■ WHAT IS REQUIRED ■
Your response should be the complete listing, returned exactly as written.

------------------------

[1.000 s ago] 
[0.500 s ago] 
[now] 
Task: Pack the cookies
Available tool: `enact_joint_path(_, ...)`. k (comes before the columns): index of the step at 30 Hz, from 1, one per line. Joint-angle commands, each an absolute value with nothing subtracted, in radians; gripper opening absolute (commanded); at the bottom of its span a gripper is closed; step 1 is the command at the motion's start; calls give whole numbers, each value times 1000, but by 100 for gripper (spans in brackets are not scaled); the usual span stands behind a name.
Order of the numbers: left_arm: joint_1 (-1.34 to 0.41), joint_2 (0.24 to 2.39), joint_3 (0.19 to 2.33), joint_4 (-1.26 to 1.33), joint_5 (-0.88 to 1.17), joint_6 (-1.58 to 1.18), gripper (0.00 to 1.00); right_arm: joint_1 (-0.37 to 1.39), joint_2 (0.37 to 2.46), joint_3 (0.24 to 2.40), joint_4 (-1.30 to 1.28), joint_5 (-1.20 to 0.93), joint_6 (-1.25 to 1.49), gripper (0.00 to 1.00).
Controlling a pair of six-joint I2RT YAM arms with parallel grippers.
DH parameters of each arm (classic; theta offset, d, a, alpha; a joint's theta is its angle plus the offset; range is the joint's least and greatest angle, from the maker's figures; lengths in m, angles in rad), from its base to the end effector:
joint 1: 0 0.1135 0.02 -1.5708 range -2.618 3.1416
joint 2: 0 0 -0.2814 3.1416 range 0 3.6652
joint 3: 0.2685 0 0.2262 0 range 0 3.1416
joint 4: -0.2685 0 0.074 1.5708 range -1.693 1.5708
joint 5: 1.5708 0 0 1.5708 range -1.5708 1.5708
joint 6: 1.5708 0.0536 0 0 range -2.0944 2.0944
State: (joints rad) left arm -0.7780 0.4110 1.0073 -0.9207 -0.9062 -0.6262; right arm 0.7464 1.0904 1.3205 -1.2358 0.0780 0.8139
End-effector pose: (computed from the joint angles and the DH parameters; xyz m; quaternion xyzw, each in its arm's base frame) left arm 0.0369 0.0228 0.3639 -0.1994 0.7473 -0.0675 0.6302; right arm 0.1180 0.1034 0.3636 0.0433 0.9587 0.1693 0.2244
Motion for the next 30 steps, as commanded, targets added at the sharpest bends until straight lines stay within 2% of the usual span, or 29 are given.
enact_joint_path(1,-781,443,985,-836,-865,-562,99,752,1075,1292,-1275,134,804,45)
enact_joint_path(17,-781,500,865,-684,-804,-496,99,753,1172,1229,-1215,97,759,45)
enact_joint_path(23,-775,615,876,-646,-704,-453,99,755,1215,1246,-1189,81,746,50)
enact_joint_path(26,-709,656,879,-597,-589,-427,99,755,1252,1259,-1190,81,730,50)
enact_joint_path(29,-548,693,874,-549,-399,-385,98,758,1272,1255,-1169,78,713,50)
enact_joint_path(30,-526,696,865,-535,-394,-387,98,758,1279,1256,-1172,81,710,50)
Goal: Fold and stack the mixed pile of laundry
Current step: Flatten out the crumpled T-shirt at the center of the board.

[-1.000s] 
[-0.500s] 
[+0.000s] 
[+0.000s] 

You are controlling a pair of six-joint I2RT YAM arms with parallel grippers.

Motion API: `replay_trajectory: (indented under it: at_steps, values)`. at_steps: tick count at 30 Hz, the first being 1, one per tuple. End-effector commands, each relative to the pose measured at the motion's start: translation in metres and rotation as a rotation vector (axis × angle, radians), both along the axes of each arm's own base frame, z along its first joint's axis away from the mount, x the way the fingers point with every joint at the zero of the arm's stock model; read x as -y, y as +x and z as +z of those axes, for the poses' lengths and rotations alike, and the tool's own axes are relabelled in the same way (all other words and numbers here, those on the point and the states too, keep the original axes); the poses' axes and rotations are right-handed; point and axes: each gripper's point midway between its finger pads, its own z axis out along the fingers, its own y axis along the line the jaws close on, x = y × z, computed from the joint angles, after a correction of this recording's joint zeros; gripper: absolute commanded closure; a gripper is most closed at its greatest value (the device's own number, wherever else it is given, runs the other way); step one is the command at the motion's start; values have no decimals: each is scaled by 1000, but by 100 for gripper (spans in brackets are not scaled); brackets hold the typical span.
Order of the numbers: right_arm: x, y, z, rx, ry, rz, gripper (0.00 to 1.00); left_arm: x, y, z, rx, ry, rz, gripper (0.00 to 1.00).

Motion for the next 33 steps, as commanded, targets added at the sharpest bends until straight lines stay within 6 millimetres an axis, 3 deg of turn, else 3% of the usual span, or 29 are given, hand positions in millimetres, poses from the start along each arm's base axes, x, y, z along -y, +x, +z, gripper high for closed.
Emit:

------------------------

■ RESPONSE AREA ■
[1.000 s ago] 
[0.500 s ago] 
[now] 
Task: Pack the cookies
Available tool: `enact_joint_path(_, ...)`. k (comes before the columns): index of the step at 30 Hz, from 1, one per line. Joint-angle commands, each an absolute value with nothing subtracted, in radians; gripper opening absolute (commanded); at the bottom of its span a gripper is closed; step 1 is the command at the motion's start; calls give whole numbers, each value times 1000, but by 100 for gripper (spans in brackets are not scaled); the usual span stands behind a name.
Order of the numbers: left_arm: joint_1 (-1.34 to 0.41), joint_2 (0.24 to 2.39), joint_3 (0.19 to 2.33), joint_4 (-1.26 to 1.33), joint_5 (-0.88 to 1.17), joint_6 (-1.58 to 1.18), gripper (0.00 to 1.00); right_arm: joint_1 (-0.37 to 1.39), joint_2 (0.37 to 2.46), joint_3 (0.24 to 2.40), joint_4 (-1.30 to 1.28), joint_5 (-1.20 to 0.93), joint_6 (-1.25 to 1.49), gripper (0.00 to 1.00).
Controlling a pair of six-joint I2RT YAM arms with parallel grippers.
DH parameters of each arm (classic; theta offset, d, a, alpha; a joint's theta is its angle plus the offset; range is the joint's least and greatest angle, from the maker's figures; lengths in m, angles in rad), from its base to the end effector:
joint 1: 0 0.1135 0.02 -1.5708 range -2.618 3.1416
joint 2: 0 0 -0.2814 3.1416 range 0 3.6652
joint 3: 0.2685 0 0.2262 0 range 0 3.1416
joint 4: -0.2685 0 0.074 1.5708 range -1.693 1.5708
joint 5: 1.5708 0 0 1.5708 range -1.5708 1.5708
joint 6: 1.5708 0.0536 0 0 range -2.0944 2.0944
State: (joints rad) left arm -0.7780 0.4110 1.0073 -0.9207 -0.9062 -0.6262; right arm 0.7464 1.0904 1.3205 -1.2358 0.0780 0.8139
End-effector pose: (computed from the joint angles and the DH parameters; xyz m; quaternion xyzw, each in its arm's base frame) left arm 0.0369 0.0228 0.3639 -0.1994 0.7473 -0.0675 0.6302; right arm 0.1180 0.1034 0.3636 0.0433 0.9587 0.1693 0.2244
Motion for the next 30 steps, as commanded, targets added at the sharpest bends until straight lines stay within 2% of the usual span, or 29 are given.
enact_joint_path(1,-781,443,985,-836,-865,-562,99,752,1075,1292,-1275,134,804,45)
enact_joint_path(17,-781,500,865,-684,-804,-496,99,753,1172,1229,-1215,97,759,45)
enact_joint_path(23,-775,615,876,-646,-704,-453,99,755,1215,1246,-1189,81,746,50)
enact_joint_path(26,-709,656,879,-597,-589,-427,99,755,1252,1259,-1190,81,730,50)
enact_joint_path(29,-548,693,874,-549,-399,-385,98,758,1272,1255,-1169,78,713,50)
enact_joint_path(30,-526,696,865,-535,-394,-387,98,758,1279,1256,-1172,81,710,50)
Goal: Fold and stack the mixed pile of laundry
Current step: Flatten out the crumpled T-shirt at the center of the board.

[-1.000s] 
[-0.500s] 
[+0.000s] 
[+0.000s] 

You are controlling a pair of six-joint I2RT YAM arms with parallel grippers.

Motion API: `replay_trajectory: (indented under it: at_steps, values)`. at_steps: tick count at 30 Hz, the first being 1, one per tuple. End-effector commands, each relative to the pose measured at the motion's start: translation in metres and rotation as a rotation vector (axis × angle, radians), both along the axes of each arm's own base frame, z along its first joint's axis away from the mount, x the way the fingers point with every joint at the zero of the arm's stock model; read x as -y, y as +x and z as +z of those axes, for the poses' lengths and rotations alike, and the tool's own axes are relabelled in the same way (all other words and numbers here, those on the point and the states too, keep the original axes); the poses' axes and rotations are right-handed; point and axes: each gripper's point midway between its finger pads, its own z axis out along the fingers, its own y axis along the line the jaws close on, x = y × z, computed from the joint angles, after a correction of this recording's joint zeros; gripper: absolute commanded closure; a gripper is most closed at its greatest value (the device's own number, wherever else it is given, runs the other way); step one is the command at the motion's start; values have no decimals: each is scaled by 1000, but by 100 for gripper (spans in brackets are not scaled); brackets hold the typical span.
Order of the numbers: right_arm: x, y, z, rx, ry, rz, gripper (0.00 to 1.00); left_arm: x, y, z, rx, ry, rz, gripper (0.00 to 1.00).

Motion for the next 33 steps, as commanded, targets added at the sharpest bends until straight lines stay within 6 millimetres an axis, 3 deg of turn, else 3% of the usual span, or 29 are given, hand positions in millimetres, poses from the start along each arm's base axes, x, y, z along -y, +x, +z, gripper high for closed.
Emit:

With this, there is nothing more to the exercise.